De acuerdo con el índice de Compromiso con la Reducción de la Desigualdad, elaborado por Oxfam, el 10 por ciento de la población más rica de América Latina, concentra el 71 por ciento del total de la riqueza de la región. Esta desigualdad impactó principalmente en los jóvenes que viven en la región, quienes no encuentran oportunidades laborales y en muchos casos, tampoco cuentan con acceso a la educación, ni a los servicios básicos para tener una vida digna.

De acuerdo con el Anuario Estadístico 2018 de la CEPAL, la población total de América Latina es de poco más de 650 millones de personas, en donde 40 por ciento de ellas, vivienda en pobreza o pobreza extrema.
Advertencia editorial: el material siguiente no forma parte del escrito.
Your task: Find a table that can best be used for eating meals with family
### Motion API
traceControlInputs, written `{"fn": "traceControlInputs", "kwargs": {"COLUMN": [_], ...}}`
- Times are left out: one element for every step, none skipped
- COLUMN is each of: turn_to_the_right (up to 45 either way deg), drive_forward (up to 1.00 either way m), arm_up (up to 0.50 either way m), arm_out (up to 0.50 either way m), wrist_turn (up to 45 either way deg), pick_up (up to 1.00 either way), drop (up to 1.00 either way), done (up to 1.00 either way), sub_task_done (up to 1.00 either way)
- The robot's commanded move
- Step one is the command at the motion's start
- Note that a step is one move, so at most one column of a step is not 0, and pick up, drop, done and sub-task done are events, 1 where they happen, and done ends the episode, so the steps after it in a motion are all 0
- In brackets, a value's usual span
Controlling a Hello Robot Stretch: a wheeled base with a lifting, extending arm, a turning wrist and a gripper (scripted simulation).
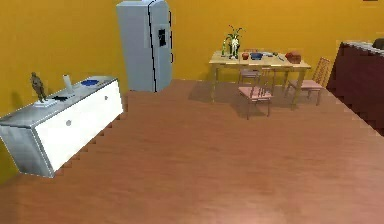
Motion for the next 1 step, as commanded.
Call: {"fn": "traceControlInputs", "kwargs": {"turn_to_the_right": [6.0], "drive_forward": [0.0], "arm_up": [0.0], "arm_out": [0.0], "wrist_turn": [0.0], "pick_up": [0.0], "drop": [0.0], "done": [0.0], "sub_task_done": [0.0]}}
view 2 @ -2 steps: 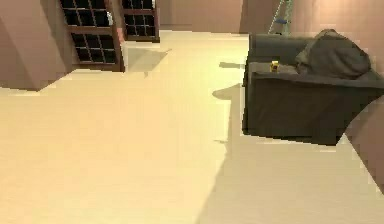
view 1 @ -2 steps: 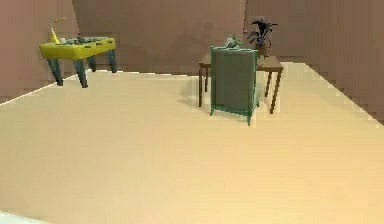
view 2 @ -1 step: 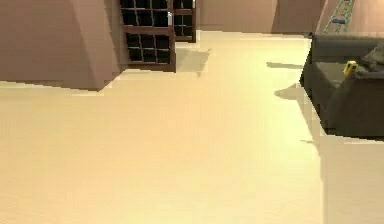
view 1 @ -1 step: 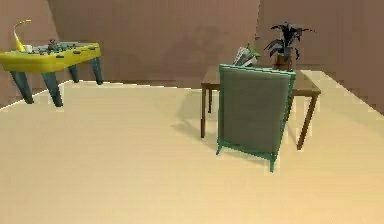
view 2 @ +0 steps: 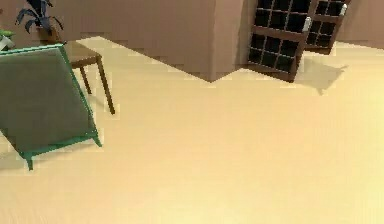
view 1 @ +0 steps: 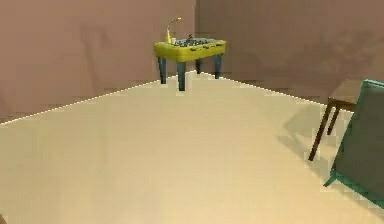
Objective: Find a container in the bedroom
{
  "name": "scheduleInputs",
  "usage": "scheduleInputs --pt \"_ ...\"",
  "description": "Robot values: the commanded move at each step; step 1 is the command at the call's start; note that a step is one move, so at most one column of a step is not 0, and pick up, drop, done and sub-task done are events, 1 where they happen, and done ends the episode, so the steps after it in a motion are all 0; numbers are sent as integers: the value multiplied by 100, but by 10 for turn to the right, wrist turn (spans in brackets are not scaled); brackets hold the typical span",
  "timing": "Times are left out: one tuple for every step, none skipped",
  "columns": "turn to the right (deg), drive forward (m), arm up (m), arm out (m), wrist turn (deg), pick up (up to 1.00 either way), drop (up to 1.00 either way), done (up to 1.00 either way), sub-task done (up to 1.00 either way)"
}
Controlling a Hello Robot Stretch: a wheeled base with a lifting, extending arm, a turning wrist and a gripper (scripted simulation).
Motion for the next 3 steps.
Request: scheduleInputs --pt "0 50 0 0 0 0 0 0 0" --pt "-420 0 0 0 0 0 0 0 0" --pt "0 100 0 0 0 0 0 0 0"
El reporte señala, que el 80 por ciento de la población de la región, vive en zonas urbanas en donde se concentra el 34 por ciento de alguna de las dos modalidades de pobreza evaluadas en los países de la zona.
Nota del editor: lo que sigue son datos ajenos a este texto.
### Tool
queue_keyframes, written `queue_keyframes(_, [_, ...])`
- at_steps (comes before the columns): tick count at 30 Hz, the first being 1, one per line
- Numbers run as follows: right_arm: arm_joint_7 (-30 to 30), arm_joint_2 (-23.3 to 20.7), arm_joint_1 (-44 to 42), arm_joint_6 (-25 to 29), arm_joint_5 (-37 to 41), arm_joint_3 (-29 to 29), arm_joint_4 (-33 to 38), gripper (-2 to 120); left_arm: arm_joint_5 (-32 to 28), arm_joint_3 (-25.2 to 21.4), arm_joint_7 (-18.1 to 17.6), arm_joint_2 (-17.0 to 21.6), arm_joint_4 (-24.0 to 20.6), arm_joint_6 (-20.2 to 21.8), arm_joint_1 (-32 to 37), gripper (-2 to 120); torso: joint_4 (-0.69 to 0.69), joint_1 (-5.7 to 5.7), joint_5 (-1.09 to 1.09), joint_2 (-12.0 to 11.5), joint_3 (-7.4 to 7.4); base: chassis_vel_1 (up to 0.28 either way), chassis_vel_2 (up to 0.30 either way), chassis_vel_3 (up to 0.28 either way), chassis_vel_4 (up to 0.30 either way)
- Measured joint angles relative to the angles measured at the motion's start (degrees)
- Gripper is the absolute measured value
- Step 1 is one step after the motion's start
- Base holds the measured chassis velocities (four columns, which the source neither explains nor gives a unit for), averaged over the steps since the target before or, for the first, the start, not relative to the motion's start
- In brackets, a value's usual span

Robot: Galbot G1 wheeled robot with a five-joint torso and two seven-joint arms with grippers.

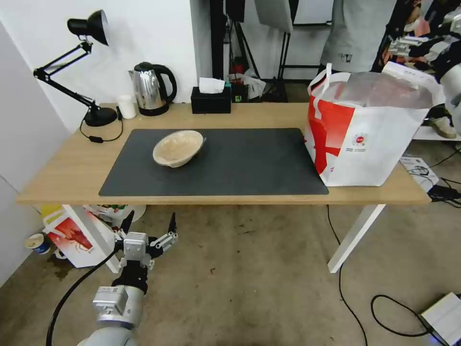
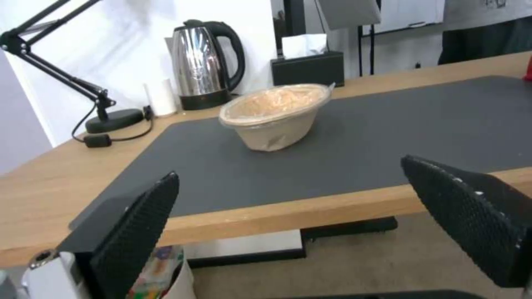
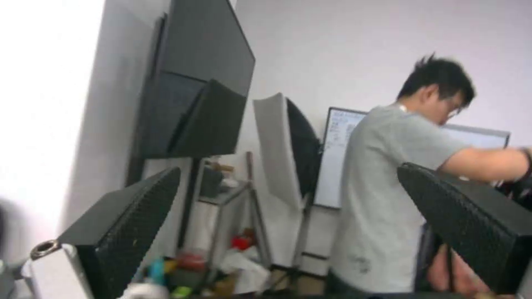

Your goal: Pick up the trash from the table and place it into the takeout bag.

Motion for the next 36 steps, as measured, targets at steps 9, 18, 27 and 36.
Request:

Por género, las mujeres representan el 40.1 por ciento de la población de América Latina que vive bajo alguno de los tipos de pobreza, mientras que los hombres, significan el 39.8 por ciento de las personas que viven bajo esa condición.

Los jóvenes de entre 15 y 24 años de edad que padecen alguna de las dos modalidades de pobreza, representan el 45.6 por ciento de la población, mientras que las personas en el rango de 24 a 35 años edad, que viven bajo esa misma condición, significa el 37.5 por ciento.

El informe de la CEPAL revela que la tasa de desocupación entre los grupos que viven en situación de carencia en la región, es del 59.2 por ciento, mientras que el 44.7 por ciento de las personas que viven en esa condición de pobreza, apenas cuentan con 5 años de educación y en algunos casos, no asisten a la escuela.

Las mujeres son quienes enfrentan el mayor grado de vulnerabilidad en la región, el 28.1 por ciento de ellas, además de no tener trabajo, tampoco perciben ningún tipo de remuneración por las labores que desempeñan, mientras que los hombres en esa misma condición, representa el 13.2 por ciento. Las jóvenes de la zona de entre 15 y 24 años de edad, que se encuentran en fragilidad laboral, significan el 50.6 por ciento.

Las cifras anteriores, marcan la tendencia de los principales rezagos sociales que prevalecen en Latinoamérica, datos que concuerdan con los reportados en 2019 a la ONU en la evaluación de los avances de los ODS en la región.

Los resultados de América Latina dentro del informe de Desarrollo Sostenible 2019 de la ONU, revela un estancamiento en la erradicación del hambre y acceso a la salud, mientras que el combate a la pobreza, permanece como uno de los pendientes apremiantes para los gobiernos, junto con el acceso a la educación.

El atraso total es contundente en la reducción de las desigualdades que derivan en las condiciones para la paz, la justicia y la consolidación de instituciones sólidas.

El contexto anterior, forma parte de uno de los factores que detonaron las protestas de inconformidad social que los países de Latinoamérica vivieron durante el último trimestre de 2019.

Es cierto, las circunstancia políticas y sociales que dieron origen a las manifestaciones de descontento en los países de la región, tienen sus respectivas particularidades. Sin embargo, tanto los datos del índice Oxfam, como los de la CEPAL, así como las cifras del informe de los ODS 2019, revelan rezagos comunes en la oferta de soluciones y poca certidumbre para resarcir las carencias que se presentan en temas como el educativo, laboral y rezagos sociales.

El cumulo de estas circunstancias, establecen un reto para que los gobiernos latinoamericanos, enfoquen sus programas y proyectos para revertir estos rezagos en un marco de tiempo corto, pues durante los siguientes 10 años, los jovenes de hoy, demandarán más servicios y mejores condiciones de vida para ellos y para sus familias.